EXERCISE INSTRUCTIONS:
The expected output is the data below, character for character, without its pictures.

________________

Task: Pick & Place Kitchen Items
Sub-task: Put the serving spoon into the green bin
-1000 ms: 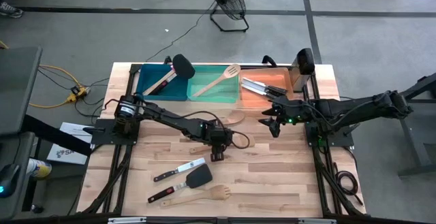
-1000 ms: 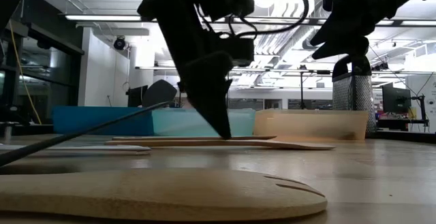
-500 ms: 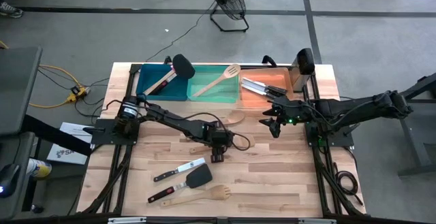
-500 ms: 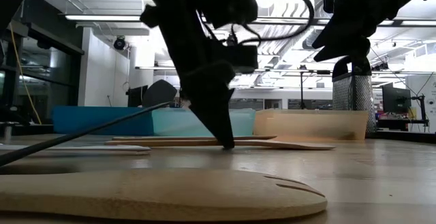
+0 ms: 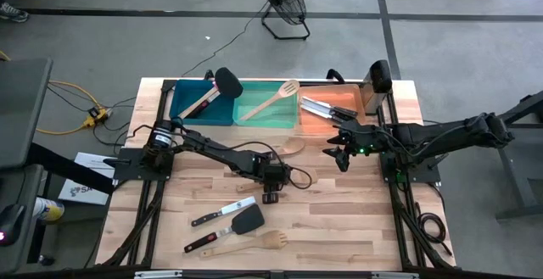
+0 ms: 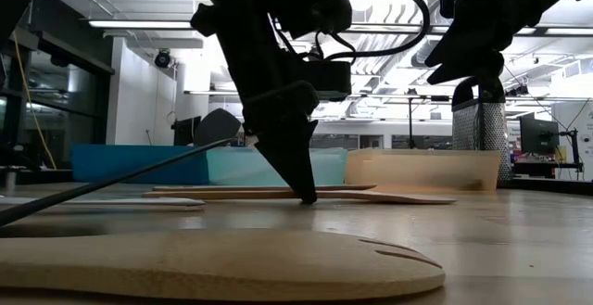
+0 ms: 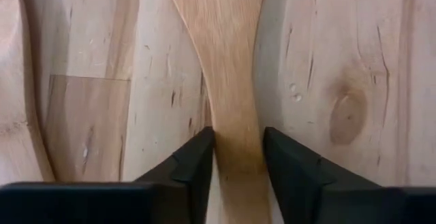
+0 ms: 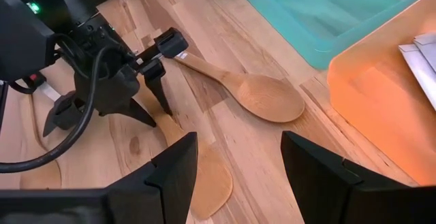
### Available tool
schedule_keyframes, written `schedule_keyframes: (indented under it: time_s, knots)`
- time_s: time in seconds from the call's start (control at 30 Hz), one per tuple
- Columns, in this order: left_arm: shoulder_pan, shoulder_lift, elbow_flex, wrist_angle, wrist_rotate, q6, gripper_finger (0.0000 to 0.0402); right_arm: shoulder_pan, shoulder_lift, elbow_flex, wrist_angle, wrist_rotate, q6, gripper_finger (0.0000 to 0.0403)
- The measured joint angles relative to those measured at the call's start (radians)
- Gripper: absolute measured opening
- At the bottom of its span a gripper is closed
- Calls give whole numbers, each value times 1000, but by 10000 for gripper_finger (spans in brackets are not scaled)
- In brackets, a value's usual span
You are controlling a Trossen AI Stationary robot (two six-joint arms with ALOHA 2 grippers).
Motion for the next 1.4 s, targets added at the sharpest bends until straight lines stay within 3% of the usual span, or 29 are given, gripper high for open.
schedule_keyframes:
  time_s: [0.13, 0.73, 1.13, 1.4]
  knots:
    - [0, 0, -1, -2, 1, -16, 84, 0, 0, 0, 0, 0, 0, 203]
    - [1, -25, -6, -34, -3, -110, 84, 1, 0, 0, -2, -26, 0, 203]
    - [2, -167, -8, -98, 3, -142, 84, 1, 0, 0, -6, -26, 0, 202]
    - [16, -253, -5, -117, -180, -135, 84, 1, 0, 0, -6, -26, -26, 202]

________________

ANSWER FOR THE TASK:
Task: Pick & Place Kitchen Items
Sub-task: Put the serving spoon into the green bin
-1000 ms: 
-1000 ms: 
-500 ms: 
-500 ms: 
+0 ms: 
+0 ms: 
+0 ms: 
+0 ms: 
### Available tool
schedule_keyframes, written `schedule_keyframes: (indented under it: time_s, knots)`
- time_s: time in seconds from the call's start (control at 30 Hz), one per tuple
- Columns, in this order: left_arm: shoulder_pan, shoulder_lift, elbow_flex, wrist_angle, wrist_rotate, q6, gripper_finger (0.0000 to 0.0402); right_arm: shoulder_pan, shoulder_lift, elbow_flex, wrist_angle, wrist_rotate, q6, gripper_finger (0.0000 to 0.0403)
- The measured joint angles relative to those measured at the call's start (radians)
- Gripper: absolute measured opening
- At the bottom of its span a gripper is closed
- Calls give whole numbers, each value times 1000, but by 10000 for gripper_finger (spans in brackets are not scaled)
- In brackets, a value's usual span
You are controlling a Trossen AI Stationary robot (two six-joint arms with ALOHA 2 grippers).
Motion for the next 1.4 s, targets added at the sharpest bends until straight lines stay within 3% of the usual span, or 29 are given, gripper high for open.
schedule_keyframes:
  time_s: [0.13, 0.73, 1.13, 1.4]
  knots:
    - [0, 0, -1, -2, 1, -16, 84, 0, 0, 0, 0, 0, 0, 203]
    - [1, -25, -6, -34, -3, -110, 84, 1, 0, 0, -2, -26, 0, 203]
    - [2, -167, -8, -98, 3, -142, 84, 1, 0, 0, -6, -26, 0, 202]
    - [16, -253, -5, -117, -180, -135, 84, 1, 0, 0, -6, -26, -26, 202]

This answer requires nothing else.